Dentre as causas das sucessivas e nunca resolvidas crises institucionais de que sofre o Brasil destaco a Constituição. É fácil fazer uma análise, ainda que superficial, das Constituições que tivemos, desde a primeira, republicana, a de 1891. Rui Barbosa - vem nas suas Obras Completas - chamou a si a responsabilidade pela Constituição. Foi grande, um portento intelectual, um semideus para milhões de brasileiros, quem preparou a primeira Constituição. O voto era descoberto. Rui não acreditava, provavelmente, na perfídia humana, nas qualidades negativas de quem disputa um cargo de mandato e quer desfrutar o poder.
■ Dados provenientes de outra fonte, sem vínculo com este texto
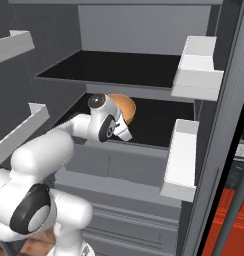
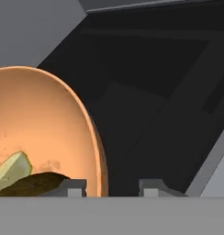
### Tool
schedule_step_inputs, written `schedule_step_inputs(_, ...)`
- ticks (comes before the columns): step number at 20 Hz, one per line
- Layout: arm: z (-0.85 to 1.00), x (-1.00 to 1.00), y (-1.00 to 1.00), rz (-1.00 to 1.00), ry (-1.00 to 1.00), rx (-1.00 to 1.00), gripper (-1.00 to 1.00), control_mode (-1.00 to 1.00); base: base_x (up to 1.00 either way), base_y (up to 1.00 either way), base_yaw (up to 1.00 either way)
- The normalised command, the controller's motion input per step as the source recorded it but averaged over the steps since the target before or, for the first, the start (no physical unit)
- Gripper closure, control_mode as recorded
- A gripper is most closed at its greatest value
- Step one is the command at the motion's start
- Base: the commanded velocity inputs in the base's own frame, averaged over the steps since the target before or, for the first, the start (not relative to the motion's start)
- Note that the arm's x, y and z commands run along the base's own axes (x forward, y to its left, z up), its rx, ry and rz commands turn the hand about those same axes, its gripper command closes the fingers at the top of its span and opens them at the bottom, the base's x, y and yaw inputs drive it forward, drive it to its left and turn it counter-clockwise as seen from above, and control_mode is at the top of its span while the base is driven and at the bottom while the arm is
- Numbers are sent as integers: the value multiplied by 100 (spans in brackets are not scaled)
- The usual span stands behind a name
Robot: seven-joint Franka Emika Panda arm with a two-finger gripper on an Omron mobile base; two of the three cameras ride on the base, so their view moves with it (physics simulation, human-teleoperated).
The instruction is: Place the bowl with the avocado and lemon wedge on the second highest shelf of the fridge. Place the bowl with the chicken drumsticks on the top shelf of the fridge.
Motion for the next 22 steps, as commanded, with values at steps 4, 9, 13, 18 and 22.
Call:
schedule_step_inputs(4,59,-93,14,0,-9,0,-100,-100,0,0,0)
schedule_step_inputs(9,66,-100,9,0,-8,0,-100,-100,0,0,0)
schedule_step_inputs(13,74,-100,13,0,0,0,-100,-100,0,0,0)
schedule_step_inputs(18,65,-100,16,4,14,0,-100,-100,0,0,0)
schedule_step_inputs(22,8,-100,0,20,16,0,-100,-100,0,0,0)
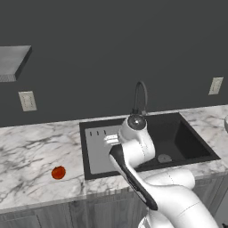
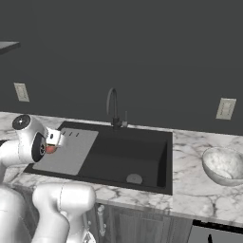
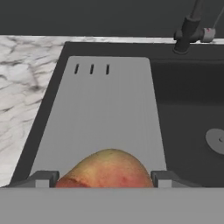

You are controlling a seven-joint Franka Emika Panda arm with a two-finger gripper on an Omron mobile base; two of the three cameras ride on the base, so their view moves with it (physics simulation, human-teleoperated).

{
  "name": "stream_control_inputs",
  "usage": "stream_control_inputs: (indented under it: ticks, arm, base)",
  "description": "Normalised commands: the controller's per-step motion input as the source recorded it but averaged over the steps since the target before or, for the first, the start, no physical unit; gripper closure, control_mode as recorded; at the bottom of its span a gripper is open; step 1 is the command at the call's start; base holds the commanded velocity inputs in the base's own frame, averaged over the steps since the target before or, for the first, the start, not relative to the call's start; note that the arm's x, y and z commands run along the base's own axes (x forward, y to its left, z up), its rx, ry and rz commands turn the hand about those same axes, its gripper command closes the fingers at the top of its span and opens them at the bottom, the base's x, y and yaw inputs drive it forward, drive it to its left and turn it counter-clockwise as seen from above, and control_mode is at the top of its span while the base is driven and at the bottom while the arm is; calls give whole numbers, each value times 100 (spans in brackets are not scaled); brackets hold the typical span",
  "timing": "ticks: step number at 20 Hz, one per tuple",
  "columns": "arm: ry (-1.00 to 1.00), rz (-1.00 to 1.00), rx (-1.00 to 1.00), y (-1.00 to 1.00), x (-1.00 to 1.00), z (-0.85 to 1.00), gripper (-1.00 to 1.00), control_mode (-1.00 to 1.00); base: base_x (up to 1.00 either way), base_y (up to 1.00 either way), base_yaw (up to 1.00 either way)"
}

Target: Remove the tomato and peach from the sink. Then move the bowl and cup from the counter to the sink for washing.

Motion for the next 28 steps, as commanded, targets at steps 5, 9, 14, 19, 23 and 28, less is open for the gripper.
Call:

Essa Constituição durou até o dia em que Getúlio Vargas, líder da revolução de 30, chegou ao Rio de Janeiro e formou o primeiro governo provisório, com base num ato constitucional. Tendo, portanto, derrogado a Constituição de Rui Barbosa, com base nesse ato, Getúlio Vargas exerceu a terceira ditadura republicana, até que os paulistas se levantaram e, de armas na mão, exigiram uma Constituição. Daí a denominação da revolução de 32, Revolução Constitucionalista. São Paulo perdeu nos campos de batalha, mas veio a Constituição de 34, a mais efêmera de todas as que o Brasil teve. Constituição mista, com o voto proporcional e a representação classista. Foi um fracasso total. Em pouco tempo, os estados de exceção prevaleceram e em 11 de novembro de 1937 veio outra Constituição.
A Constituição de 37 tinha o fundo positivista, correspondente à formação intelectual de Getúlio Vargas. A Constituição foi elaborada por Francisco Campos, autor de um livro O Estado Nacional , mas cedendo, evidentemente, aos objetivos de Getúlio. Com base no artigo 180 da Constituição, Getúlio Vargas governou discricionariamente, como ditador, durante 8 anos, até que em 29 de outubro de 1945 as Forças Armadas, pelos seus comandantes, o depuseram, permitindo que ele se asilasse no Brasil, mesmo, em São Borja e, depois em Santos Reis, em duas fazendas de sua propriedade.
Eleito em dezembro de 1945 presidente da República o marechal Eurico Gaspar Dutra, foi convocada uma Constituinte, que nos deu a Constituição de 1946, adotando, como as anteriores, o voto proporcional. A Constituição de 1946 vedou a delegação de poderes e não deu ao presidente eleito uma arma, como a Medida Provisória, para, também ele, legislar, ainda que provisoriamente. Durante a vigência dessa Constituição um presidente sofreu duas tentativas de insurreição, três presidentes foram depostos, um renunciou e de três foram casados direitos políticos. Como demonstração de crise política não precisamos de mais nada. Getúlio suicidou-se, manchando com uma gota de sangue a modorra a que é habituado brasileiro, como o retratou Rui Barbosa, ao elogiar o Jeca Tatu de Monteiro Lobato, num formoso e famoso discurso.
Veio depois a Constituição de 1967, a dos decretos leis, e decurso de prazo, mas com o voto proporcional, uma de nossas desgraças, é bom, repetir. Essa Constituição durou tanto quanto a duração dos governos militares. O presidente José Sarney convocou uma Constituinte, que nos deu a Constituição atual, como comentou O Estado de S. Paulo, no excelente editorial de primeiro de outubro passado. Tenhamos, pois, coragem e lutemos pelas reformas, a começar pelo voto e que seja o distrital. Estamos numa fase de crises tão multiplicadas que já ninguém mais nota essa peculiaridade do Brasil. Está em vigor até hoje, com seus defeitos, alguns males somados, outros ainda não, e o voto proporcional, o mal maior de que sofre a política brasileira. É o que tenho dito e repetido à exaustão, e que vejo tese compartilhada pelo O Estado de S. Paulo , no excelente editorial citado acima. Partamos, pois, para as reformas, e que a primeira seja a do voto distrital.